__TASK ITEM__
Scan the material for the word "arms", and copy each line where it shows up.
DATA BELOW below:
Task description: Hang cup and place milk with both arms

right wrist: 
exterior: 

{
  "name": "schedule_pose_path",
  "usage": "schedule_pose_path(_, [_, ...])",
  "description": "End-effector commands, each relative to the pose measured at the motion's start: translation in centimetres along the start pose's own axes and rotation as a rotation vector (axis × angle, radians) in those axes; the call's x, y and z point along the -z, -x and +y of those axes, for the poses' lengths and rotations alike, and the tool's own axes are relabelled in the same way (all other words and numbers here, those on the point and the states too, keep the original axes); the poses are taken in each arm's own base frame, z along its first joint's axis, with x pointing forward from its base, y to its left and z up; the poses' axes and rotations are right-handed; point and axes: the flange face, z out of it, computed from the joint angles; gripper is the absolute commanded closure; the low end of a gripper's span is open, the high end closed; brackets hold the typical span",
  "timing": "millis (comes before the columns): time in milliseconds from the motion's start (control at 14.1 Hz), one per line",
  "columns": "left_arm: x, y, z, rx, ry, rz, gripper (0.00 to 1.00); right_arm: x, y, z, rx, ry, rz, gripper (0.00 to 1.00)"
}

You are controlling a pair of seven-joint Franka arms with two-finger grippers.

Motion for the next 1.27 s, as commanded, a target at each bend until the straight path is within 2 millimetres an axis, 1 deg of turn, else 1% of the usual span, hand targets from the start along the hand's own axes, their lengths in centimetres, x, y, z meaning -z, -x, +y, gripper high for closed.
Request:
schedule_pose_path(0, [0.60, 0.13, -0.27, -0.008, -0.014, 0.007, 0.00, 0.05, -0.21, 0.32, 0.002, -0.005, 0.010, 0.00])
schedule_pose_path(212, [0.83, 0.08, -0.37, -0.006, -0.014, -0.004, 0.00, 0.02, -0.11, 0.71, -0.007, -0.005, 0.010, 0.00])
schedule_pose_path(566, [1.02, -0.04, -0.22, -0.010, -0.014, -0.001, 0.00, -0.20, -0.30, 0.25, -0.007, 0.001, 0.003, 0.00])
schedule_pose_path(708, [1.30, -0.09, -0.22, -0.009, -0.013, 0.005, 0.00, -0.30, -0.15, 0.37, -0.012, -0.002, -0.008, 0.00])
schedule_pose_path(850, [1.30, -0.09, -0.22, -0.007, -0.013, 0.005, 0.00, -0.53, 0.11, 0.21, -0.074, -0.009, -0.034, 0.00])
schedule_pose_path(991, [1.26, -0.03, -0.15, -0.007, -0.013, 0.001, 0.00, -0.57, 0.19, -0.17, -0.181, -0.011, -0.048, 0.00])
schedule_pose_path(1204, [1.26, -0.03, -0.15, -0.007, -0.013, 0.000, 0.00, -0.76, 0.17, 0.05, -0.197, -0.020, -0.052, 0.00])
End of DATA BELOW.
__SOLUTION TO THIS PROBLEM__
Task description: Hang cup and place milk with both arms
You are controlling a pair of seven-joint Franka arms with two-finger grippers.

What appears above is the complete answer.